- **Try it**
When you reach the line with "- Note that" in the listing below, transcribe it and each line after it up to and including the line with "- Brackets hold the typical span", exactly and with nothing else.

----- Data block

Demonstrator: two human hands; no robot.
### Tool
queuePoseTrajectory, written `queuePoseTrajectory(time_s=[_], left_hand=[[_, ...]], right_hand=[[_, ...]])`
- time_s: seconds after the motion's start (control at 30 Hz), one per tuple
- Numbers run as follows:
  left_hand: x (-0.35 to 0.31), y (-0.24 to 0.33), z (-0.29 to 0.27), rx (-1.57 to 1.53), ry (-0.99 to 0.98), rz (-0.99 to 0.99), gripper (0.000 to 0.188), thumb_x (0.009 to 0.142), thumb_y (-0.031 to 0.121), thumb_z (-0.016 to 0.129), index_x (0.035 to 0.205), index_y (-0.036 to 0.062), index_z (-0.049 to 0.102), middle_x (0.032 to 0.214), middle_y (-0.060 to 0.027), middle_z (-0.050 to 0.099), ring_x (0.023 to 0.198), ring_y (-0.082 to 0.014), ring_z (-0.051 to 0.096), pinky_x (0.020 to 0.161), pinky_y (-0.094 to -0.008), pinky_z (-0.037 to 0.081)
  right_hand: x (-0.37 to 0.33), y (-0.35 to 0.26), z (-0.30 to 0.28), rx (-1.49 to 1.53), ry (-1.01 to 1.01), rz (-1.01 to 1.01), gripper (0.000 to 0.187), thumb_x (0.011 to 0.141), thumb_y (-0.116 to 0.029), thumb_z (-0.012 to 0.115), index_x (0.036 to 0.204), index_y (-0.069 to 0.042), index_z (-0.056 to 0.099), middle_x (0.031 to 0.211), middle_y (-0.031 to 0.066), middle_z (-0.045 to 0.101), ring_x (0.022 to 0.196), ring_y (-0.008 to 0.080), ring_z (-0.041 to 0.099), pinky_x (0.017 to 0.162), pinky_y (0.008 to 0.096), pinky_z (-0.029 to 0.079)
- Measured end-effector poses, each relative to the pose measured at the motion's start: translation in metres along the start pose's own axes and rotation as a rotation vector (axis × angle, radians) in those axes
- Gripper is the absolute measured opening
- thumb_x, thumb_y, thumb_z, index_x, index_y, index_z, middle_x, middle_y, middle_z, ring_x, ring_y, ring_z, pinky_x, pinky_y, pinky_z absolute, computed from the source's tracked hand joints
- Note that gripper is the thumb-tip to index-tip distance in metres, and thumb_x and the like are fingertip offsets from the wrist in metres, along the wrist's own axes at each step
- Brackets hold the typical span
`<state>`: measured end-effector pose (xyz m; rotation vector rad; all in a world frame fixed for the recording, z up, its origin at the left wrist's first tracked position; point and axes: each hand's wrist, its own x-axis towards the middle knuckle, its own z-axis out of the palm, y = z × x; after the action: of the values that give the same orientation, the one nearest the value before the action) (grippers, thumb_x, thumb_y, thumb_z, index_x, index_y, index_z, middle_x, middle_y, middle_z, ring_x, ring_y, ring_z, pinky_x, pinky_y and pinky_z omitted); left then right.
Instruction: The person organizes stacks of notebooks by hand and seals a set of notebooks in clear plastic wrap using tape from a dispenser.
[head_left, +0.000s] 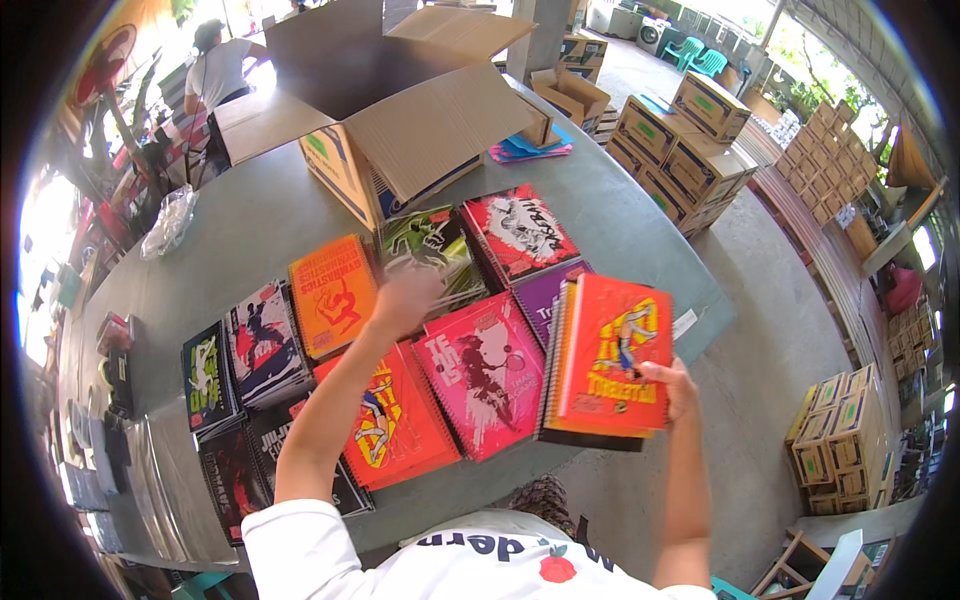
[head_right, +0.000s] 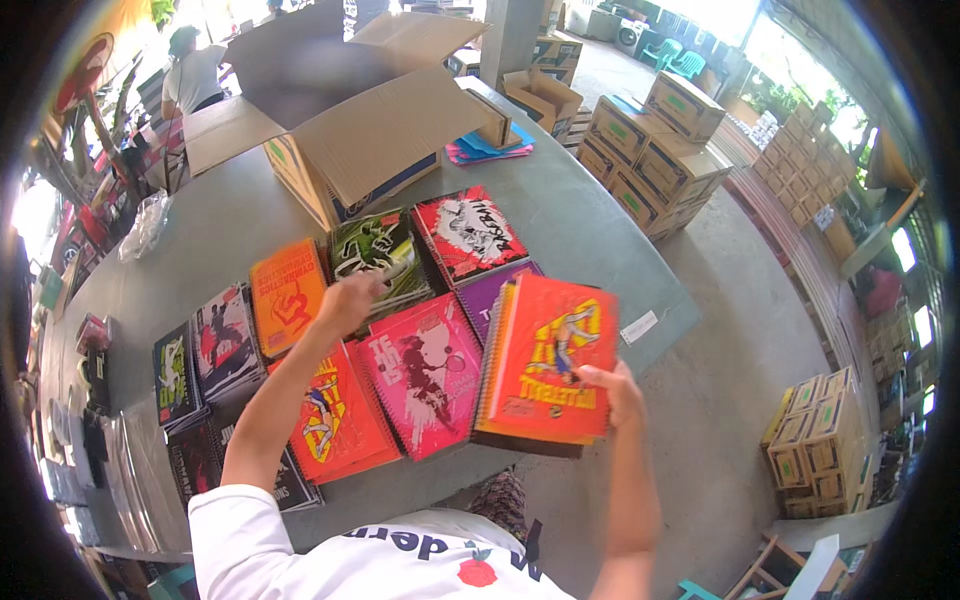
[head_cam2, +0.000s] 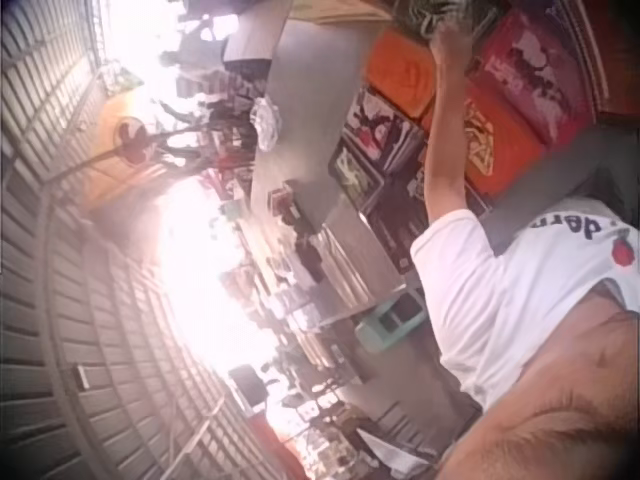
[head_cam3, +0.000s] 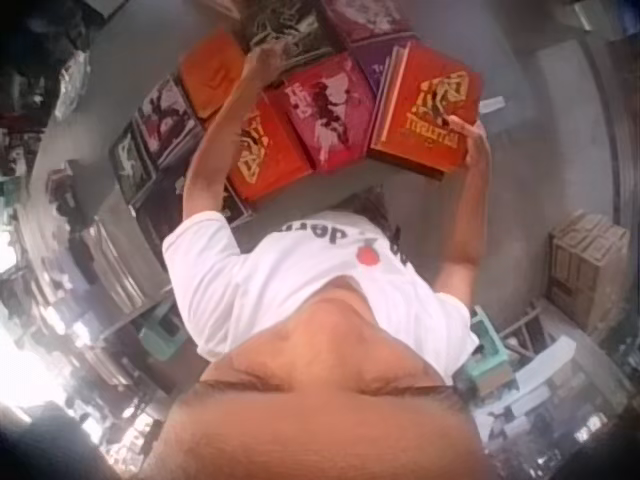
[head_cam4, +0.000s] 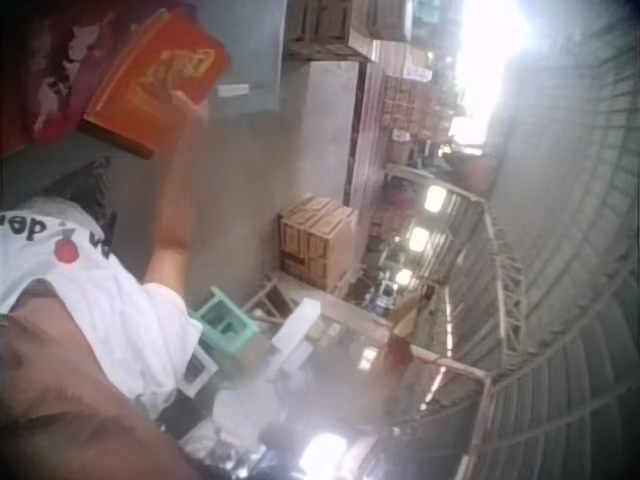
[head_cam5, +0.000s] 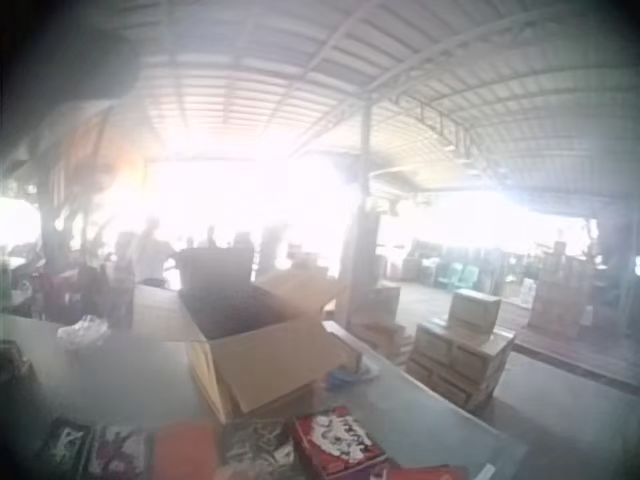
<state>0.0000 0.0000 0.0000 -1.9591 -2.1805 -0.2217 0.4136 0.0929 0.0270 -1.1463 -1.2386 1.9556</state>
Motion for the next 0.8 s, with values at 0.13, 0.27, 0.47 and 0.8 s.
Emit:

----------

- **Answer to the exercise**
- Note that gripper is the thumb-tip to index-tip distance in metres, and thumb_x and the like are fingertip offsets from the wrist in metres, along the wrist's own axes at each step
- Brackets hold the typical span

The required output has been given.